• [Exercise materials]
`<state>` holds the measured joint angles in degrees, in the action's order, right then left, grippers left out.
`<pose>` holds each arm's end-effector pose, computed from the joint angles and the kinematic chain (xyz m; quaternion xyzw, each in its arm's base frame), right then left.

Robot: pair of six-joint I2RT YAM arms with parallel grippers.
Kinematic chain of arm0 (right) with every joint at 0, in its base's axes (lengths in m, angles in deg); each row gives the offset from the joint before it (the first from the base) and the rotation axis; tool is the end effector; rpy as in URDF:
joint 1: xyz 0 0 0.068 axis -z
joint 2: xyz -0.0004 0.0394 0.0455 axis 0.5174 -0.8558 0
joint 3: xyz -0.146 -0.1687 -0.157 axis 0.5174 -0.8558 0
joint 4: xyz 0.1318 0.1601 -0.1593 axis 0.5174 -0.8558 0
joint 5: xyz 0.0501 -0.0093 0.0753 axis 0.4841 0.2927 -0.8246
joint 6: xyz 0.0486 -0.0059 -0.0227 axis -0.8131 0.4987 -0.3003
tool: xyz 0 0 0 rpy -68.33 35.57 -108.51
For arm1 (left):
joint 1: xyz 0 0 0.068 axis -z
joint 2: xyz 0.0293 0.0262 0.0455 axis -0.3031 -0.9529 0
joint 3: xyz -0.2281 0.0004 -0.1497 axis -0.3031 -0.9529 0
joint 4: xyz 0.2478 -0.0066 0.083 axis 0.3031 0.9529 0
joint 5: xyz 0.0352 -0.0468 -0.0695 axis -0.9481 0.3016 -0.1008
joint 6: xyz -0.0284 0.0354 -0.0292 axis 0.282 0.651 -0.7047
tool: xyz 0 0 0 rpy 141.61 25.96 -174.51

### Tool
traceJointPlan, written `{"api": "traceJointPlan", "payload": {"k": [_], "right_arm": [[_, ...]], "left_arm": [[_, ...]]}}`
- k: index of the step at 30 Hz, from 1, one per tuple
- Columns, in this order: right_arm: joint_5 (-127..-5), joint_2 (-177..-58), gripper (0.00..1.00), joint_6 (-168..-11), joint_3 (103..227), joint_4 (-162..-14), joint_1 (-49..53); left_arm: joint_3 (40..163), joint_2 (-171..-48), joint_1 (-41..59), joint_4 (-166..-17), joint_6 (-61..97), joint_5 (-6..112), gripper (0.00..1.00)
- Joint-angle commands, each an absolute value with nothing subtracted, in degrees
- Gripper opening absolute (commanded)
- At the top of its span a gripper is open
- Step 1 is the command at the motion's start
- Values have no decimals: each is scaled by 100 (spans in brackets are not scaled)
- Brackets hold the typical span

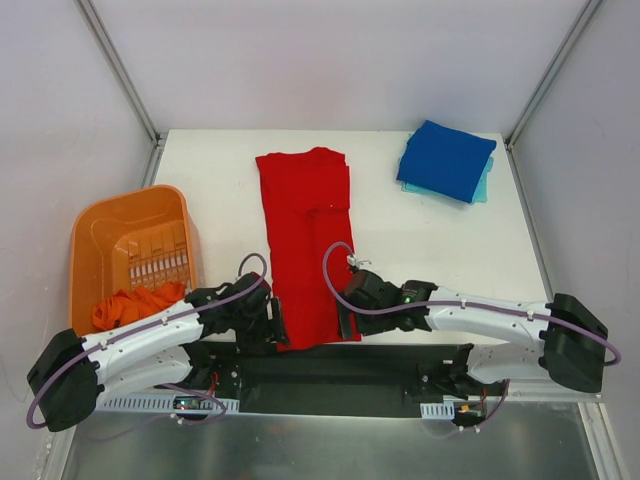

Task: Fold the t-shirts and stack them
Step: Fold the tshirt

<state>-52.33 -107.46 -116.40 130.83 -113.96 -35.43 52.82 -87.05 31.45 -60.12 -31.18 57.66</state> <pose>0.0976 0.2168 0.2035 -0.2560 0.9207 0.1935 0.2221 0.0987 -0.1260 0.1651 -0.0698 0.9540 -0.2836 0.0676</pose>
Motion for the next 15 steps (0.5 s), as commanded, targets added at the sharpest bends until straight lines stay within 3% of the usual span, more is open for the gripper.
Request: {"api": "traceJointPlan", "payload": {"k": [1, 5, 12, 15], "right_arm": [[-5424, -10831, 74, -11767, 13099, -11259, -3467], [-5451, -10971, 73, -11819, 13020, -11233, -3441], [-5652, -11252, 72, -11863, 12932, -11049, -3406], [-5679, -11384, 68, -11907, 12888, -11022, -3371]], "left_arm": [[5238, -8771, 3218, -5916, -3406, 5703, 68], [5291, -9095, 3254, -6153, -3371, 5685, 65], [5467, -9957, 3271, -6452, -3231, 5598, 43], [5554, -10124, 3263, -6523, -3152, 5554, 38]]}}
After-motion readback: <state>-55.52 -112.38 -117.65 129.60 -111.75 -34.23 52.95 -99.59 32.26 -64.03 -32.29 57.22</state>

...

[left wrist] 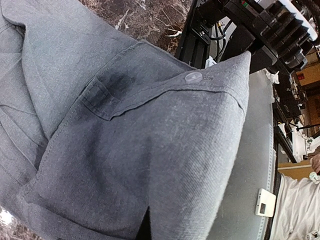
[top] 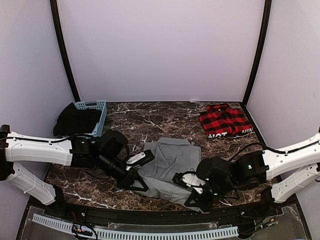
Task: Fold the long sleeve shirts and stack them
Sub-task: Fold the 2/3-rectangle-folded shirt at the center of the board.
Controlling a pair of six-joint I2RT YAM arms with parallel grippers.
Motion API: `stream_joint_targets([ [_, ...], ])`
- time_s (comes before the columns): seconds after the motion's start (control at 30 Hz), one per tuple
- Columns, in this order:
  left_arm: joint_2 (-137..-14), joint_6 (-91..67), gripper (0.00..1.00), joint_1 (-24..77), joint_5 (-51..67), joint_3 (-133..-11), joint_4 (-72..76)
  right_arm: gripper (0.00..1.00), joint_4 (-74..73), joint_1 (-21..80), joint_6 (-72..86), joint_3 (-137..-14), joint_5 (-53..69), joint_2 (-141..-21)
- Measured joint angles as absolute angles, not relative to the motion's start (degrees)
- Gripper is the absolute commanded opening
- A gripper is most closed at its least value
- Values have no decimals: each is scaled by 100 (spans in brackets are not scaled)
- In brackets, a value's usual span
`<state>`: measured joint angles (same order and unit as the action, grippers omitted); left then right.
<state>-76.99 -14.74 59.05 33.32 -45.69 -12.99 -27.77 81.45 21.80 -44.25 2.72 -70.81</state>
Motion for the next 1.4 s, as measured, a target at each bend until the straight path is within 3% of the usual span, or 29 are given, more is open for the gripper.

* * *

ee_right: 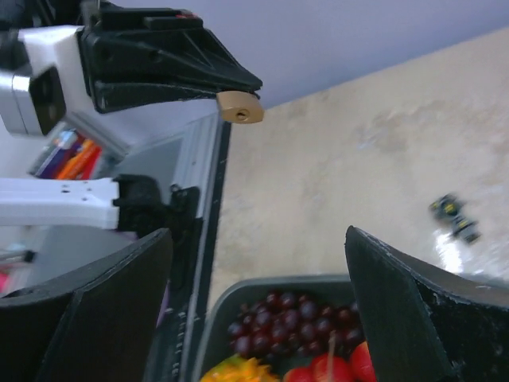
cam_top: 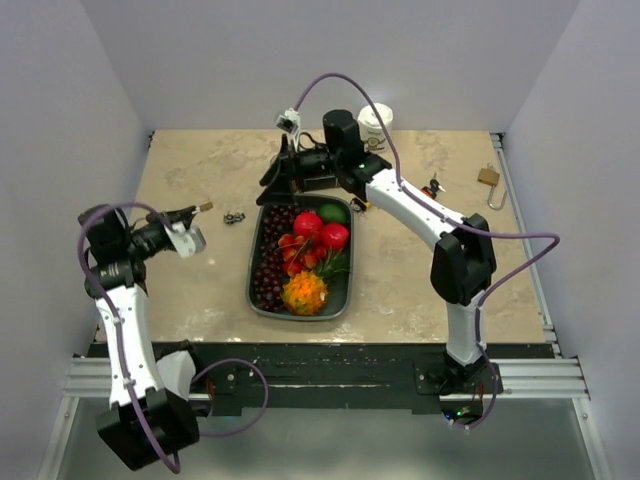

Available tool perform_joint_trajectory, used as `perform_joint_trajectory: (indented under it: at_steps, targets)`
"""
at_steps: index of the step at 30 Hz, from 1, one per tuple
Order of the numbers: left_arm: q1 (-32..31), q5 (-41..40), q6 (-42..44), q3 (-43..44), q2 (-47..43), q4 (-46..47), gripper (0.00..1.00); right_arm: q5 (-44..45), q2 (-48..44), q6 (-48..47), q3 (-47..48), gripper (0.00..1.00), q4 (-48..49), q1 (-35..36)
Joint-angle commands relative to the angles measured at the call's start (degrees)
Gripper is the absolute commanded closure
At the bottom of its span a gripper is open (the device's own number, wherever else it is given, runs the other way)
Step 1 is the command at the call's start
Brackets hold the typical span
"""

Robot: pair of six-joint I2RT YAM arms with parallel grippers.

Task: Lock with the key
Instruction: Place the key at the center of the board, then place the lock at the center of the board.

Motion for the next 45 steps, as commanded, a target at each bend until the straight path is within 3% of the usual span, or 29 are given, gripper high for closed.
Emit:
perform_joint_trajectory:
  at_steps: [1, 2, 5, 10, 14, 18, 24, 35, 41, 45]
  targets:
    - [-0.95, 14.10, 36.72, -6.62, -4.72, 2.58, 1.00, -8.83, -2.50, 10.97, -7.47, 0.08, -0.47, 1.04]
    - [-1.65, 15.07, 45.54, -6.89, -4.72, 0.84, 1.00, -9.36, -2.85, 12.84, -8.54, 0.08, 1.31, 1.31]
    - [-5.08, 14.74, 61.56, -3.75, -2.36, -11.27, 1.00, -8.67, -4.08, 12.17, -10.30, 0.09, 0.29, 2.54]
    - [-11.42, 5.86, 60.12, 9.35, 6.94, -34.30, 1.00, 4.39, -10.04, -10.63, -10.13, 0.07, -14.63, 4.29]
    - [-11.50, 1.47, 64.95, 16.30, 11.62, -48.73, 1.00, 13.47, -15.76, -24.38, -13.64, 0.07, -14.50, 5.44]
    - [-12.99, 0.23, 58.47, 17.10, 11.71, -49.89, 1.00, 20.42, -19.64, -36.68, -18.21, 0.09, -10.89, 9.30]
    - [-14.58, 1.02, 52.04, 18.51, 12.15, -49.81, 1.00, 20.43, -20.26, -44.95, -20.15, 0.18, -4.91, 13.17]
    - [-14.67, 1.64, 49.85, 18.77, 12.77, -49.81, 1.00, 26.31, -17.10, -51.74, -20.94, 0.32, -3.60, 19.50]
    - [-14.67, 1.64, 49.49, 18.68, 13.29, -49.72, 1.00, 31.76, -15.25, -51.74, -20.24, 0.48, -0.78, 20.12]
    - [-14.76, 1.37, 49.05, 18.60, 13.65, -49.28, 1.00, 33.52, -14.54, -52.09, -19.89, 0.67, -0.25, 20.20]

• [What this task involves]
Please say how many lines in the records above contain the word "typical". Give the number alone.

• [Problem solution]
2